# Is $(p,\epsilon,p)$ a path of an automaton?

$A$ is an alphabet. An automaton over $A$ can be defined as a set $A_0 = (Q, E, I, T),$ where $Q$ is the set of states, $E \subseteq Q \times A \times Q$ is the set of edges or transition, $I, T \subseteq Q$ of initial and terminal states. A path in the automaton $A_0$ is a sequence $(p_0, a_1, p_1),$ $(p_1, a_2, p_2),$ $\ldots,$ $(p_{n-1}, a_n, p_n)$ of consecutive edges.
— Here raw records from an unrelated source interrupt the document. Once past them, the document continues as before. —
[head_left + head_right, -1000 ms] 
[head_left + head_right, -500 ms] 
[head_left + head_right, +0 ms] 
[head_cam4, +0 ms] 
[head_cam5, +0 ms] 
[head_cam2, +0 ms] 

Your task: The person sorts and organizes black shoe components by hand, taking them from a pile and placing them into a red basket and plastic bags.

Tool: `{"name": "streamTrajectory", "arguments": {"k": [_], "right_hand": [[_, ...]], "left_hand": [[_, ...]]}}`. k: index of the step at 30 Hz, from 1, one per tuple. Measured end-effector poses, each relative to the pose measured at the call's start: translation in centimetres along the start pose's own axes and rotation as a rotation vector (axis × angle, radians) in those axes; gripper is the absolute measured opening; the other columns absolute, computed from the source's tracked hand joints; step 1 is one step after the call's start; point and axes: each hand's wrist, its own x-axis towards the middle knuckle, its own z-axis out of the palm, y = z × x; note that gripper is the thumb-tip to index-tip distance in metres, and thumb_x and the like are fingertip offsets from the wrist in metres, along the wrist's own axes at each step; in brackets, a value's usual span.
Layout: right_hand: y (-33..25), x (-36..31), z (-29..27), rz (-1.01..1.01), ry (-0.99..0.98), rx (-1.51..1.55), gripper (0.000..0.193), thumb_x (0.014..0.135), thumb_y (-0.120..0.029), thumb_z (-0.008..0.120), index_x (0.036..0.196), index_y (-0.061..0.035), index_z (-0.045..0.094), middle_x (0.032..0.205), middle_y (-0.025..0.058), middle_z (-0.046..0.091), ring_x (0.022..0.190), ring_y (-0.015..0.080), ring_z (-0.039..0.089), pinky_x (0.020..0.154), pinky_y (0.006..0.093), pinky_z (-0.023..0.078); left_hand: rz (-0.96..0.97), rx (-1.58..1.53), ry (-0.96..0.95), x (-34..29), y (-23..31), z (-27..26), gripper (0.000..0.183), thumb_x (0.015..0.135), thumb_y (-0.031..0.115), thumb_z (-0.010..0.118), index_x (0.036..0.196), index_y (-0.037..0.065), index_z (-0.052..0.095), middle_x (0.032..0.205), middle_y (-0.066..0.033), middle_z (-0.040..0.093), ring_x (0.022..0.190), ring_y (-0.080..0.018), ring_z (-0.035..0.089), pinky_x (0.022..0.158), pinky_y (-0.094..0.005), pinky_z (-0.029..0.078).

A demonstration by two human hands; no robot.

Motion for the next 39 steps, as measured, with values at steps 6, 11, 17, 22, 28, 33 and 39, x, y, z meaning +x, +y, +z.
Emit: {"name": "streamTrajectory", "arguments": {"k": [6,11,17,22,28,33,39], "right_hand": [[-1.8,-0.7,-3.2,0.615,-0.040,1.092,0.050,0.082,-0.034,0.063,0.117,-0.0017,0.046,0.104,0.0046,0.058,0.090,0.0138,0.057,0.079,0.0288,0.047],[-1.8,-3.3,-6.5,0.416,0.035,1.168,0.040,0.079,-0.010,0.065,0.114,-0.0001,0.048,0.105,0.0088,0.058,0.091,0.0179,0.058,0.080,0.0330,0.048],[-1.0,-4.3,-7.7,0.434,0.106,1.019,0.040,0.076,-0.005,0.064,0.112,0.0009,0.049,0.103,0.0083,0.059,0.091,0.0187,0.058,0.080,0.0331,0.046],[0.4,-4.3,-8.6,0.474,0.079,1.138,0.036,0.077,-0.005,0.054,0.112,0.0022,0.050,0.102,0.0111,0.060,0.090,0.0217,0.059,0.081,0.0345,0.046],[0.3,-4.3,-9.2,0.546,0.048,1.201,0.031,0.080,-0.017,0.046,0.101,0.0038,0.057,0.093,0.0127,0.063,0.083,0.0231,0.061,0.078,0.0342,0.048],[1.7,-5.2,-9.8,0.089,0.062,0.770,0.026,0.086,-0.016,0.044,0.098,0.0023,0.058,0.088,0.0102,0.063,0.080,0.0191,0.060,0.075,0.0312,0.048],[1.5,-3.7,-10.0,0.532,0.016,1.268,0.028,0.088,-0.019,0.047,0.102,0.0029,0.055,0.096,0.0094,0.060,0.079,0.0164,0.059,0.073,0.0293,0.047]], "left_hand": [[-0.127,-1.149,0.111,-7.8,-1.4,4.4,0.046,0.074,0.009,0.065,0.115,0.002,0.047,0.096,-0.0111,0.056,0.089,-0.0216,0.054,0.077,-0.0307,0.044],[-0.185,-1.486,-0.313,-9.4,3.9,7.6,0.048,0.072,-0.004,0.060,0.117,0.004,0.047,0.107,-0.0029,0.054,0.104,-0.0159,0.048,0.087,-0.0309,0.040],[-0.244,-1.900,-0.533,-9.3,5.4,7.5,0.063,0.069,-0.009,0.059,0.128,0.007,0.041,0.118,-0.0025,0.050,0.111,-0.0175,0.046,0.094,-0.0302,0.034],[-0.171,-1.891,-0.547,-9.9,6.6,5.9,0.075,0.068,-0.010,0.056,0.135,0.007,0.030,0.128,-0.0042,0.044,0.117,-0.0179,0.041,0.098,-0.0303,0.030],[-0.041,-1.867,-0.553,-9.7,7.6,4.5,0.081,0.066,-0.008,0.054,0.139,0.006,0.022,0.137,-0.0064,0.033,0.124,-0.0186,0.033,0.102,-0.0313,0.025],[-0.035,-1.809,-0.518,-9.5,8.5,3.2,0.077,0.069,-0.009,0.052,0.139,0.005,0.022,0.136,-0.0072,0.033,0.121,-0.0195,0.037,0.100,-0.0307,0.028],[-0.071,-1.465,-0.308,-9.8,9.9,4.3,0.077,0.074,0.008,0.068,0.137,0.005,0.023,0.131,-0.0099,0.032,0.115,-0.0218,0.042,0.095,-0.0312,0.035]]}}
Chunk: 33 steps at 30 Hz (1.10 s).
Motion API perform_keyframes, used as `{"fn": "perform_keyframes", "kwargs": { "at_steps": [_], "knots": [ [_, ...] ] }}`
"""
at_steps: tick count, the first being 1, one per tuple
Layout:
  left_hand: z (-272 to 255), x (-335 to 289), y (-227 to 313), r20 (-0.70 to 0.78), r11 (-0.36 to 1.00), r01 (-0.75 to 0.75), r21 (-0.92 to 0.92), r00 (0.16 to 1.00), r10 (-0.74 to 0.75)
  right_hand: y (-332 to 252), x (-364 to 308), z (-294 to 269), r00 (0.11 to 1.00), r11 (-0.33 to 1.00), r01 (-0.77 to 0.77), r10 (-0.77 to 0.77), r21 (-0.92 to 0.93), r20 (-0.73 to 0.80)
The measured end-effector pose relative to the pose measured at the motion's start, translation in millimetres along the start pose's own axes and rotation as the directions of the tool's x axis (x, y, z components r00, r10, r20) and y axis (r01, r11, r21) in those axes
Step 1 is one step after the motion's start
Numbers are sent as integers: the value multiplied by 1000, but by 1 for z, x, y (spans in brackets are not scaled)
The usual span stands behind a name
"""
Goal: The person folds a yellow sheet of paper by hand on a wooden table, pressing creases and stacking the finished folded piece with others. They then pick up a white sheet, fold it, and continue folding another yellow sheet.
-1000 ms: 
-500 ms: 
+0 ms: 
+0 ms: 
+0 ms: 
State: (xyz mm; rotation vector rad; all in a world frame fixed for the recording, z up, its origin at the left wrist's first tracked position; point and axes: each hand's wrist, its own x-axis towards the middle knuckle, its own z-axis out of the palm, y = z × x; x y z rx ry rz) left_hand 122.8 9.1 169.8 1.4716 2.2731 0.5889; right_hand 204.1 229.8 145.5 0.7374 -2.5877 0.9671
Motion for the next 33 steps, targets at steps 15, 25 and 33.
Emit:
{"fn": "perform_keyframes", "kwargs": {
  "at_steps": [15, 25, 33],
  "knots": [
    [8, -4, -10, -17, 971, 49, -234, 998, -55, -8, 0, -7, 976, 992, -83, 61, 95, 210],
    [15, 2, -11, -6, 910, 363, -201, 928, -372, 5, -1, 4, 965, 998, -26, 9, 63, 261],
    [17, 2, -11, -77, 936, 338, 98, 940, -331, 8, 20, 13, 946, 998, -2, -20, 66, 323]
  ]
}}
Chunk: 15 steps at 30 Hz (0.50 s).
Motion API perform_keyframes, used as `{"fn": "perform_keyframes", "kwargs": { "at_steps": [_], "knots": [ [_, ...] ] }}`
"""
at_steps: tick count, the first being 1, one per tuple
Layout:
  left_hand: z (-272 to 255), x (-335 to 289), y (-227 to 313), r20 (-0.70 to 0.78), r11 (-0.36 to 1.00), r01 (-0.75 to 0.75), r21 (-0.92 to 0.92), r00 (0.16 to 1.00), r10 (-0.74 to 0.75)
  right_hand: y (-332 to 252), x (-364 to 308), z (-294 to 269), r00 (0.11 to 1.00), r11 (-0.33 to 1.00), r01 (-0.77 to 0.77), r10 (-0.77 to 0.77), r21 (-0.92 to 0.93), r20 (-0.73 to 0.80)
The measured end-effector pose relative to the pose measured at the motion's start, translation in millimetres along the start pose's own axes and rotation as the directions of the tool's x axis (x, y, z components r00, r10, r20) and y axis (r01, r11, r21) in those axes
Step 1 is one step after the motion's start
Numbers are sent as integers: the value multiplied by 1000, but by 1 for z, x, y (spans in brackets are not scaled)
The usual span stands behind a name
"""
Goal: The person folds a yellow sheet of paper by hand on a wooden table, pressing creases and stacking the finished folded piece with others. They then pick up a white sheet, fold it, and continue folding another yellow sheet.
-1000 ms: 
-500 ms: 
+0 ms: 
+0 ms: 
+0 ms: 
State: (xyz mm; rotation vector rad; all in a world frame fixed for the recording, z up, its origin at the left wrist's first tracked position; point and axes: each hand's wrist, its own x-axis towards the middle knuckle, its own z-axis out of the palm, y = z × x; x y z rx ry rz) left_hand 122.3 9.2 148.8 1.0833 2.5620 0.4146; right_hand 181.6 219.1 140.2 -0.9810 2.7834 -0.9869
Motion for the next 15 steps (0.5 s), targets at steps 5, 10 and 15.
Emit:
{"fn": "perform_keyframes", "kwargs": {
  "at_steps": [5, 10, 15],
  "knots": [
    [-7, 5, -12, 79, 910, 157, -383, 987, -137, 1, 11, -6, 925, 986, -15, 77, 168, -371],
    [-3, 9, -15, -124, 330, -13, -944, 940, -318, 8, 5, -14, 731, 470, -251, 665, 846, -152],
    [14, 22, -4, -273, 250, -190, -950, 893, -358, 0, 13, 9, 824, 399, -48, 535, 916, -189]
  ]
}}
A state $p$ is accessible if there is a path starting in an initial state and ending in $p.$ It is coaccessible if there is a path starting in $p$ and ending in a terminal state. An automaton is trim if every state is accessible and coacessible.

The information above is from M. Lothaire's Algebraic Combinatorics on Words. My question is whether $(p, \epsilon, p)$ is a path or not. Since $\epsilon$ is not in $A,$ my answer is no. If so, is an inital state accessible? According to the definition above, we may say it will be if there is a path starting from an initial state and ending in the initial state.Then if an automaton is trim,the initial states should be accessible.But in the following statement about the trim automaton,I don't think the $trim$ ensures the initial state(s) is(are) necessary accessible.

So actually I want to make sure whether the $(p,\epsilon,p)$ is a path. Second, if the initial states are only coaccessible(i.e there may be no path starting from an initial state and ending in the initial states), is the automaton still trim?

These two questions make me too confused to continue to read the following content in the book. Thanks in advance.

If I applied $\epsilon$ into the definition.Then the example of the first returns to state 1 below shouldn't be $X=${$b,ab$} but $X=${$\epsilon,b,ab$} which contradicts with the former $X=${$b,ab$} given in the book.The set of $first$ $returns$ to a state $q$ is the set of labels(or words) of paths from $q$ to $q$ which do not pass another time through $q$.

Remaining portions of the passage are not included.